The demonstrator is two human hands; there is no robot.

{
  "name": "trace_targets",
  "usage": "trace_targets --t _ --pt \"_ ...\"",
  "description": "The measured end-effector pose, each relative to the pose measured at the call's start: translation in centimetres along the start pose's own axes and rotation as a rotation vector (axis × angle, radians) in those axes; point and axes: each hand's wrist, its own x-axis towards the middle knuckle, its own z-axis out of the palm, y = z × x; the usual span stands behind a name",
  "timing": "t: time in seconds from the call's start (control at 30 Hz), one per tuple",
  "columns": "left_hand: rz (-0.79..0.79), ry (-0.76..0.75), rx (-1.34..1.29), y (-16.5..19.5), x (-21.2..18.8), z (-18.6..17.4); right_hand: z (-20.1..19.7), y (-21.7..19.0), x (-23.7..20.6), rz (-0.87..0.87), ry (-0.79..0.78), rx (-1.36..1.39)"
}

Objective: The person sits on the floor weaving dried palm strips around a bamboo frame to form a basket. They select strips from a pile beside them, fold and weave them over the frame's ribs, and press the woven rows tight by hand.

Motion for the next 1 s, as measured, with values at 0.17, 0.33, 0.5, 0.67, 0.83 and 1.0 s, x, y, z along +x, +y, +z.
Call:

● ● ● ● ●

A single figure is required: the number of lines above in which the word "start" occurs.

(SOLUTION TO THIS PROBLEM): 2